■ **Your instructions**: Find the line in the material below that contains "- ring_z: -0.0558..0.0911", then give it again, with all later lines, exactly as shown.

■ **Given data**:
»»
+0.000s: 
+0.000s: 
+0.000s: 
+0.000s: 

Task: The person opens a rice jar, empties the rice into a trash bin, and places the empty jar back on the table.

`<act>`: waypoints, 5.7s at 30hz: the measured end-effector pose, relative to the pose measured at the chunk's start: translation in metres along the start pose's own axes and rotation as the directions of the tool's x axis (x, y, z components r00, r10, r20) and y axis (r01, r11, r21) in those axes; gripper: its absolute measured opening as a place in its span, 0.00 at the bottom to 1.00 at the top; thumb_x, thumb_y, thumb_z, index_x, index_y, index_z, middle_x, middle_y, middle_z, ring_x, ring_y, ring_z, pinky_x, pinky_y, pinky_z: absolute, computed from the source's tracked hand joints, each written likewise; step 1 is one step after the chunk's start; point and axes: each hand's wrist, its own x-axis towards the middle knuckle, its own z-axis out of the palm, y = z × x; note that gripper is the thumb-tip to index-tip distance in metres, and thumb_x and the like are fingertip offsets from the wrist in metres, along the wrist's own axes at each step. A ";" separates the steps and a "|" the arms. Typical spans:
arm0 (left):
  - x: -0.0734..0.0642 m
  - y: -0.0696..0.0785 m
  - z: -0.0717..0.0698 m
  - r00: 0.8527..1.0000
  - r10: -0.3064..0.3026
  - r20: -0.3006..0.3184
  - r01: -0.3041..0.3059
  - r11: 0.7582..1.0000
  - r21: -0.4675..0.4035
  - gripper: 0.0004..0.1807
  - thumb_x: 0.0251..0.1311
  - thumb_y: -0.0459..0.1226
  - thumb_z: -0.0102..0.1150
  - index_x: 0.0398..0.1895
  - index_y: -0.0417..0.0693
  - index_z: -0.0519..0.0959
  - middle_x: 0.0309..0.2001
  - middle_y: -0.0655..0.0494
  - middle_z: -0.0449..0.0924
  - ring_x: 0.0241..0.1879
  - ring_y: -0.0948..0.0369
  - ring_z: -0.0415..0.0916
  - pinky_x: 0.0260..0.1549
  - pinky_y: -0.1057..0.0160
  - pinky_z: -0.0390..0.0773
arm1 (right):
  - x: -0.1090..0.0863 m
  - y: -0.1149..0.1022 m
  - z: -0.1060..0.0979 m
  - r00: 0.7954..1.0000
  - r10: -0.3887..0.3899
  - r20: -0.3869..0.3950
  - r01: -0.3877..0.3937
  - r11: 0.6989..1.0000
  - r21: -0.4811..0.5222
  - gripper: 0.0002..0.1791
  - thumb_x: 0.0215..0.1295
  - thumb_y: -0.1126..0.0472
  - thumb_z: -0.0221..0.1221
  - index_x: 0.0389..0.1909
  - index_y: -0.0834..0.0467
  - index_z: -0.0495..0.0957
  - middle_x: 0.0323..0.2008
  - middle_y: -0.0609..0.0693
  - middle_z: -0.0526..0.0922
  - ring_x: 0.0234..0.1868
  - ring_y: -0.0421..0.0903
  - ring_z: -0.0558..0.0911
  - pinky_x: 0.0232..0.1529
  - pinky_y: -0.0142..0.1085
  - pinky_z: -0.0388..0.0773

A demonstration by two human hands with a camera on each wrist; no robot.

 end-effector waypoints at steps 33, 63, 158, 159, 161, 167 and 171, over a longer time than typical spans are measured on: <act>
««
■ **Exercise response**:
  - ring_z: -0.0558..0.0911
  - pinky_x: 0.0232..0.1529
  - pinky_y: -0.0142..0.1085
  - pinky_z: -0.0388..0.0773

A demonstration by two human hands with a camera on each wrist; no robot.

 end-effector waypoints at steps 33, 63, 158, 159, 161, 167 and 171, over a longer time than typical spans are measured on: <act>

This finishes the exercise.